> [GOAL OF THE EXERCISE]:
Print, in exact form, the lines below from the one containing "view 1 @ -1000" through the one containing "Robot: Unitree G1", and omit all others.

[[ GIVEN MATERIAL, beginning ]]

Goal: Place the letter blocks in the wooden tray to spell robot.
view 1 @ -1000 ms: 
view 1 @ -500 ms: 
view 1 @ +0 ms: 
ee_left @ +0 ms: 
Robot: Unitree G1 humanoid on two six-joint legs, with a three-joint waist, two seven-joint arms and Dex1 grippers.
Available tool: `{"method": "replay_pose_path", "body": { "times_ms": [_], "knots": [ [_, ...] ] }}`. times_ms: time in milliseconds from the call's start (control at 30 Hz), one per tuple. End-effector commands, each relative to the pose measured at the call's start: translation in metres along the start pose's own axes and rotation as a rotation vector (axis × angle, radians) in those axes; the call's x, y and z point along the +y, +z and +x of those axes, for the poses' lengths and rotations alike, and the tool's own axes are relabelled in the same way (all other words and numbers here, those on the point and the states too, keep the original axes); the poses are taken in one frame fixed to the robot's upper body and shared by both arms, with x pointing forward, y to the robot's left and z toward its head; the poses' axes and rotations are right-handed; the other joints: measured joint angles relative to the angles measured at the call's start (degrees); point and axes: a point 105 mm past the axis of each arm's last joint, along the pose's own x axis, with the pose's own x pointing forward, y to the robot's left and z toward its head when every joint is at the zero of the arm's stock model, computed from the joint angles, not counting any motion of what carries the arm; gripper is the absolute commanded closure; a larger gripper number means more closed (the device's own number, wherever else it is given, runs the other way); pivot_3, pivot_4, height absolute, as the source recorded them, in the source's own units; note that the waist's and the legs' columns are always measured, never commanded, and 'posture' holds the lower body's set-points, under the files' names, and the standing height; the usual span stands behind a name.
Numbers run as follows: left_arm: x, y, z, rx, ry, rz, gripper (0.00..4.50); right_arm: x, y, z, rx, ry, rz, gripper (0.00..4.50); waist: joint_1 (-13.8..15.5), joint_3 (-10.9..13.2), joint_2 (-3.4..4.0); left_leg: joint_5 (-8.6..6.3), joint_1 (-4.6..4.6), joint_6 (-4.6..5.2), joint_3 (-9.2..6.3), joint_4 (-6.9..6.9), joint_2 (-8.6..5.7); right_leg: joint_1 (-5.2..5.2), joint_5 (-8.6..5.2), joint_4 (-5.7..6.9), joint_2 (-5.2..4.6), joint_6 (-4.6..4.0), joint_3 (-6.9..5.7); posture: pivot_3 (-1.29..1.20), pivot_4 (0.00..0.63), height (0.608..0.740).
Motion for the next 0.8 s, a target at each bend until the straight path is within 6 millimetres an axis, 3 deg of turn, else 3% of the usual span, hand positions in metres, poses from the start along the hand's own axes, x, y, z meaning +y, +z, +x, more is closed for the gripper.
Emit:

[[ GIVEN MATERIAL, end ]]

> [EXPECTED ANSWER]:
view 1 @ -1000 ms: 
view 1 @ -500 ms: 
view 1 @ +0 ms: 
ee_left @ +0 ms: 
Robot: Unitree G1 humanoid on two six-joint legs, with a three-joint waist, two seven-joint arms and Dex1 grippers.

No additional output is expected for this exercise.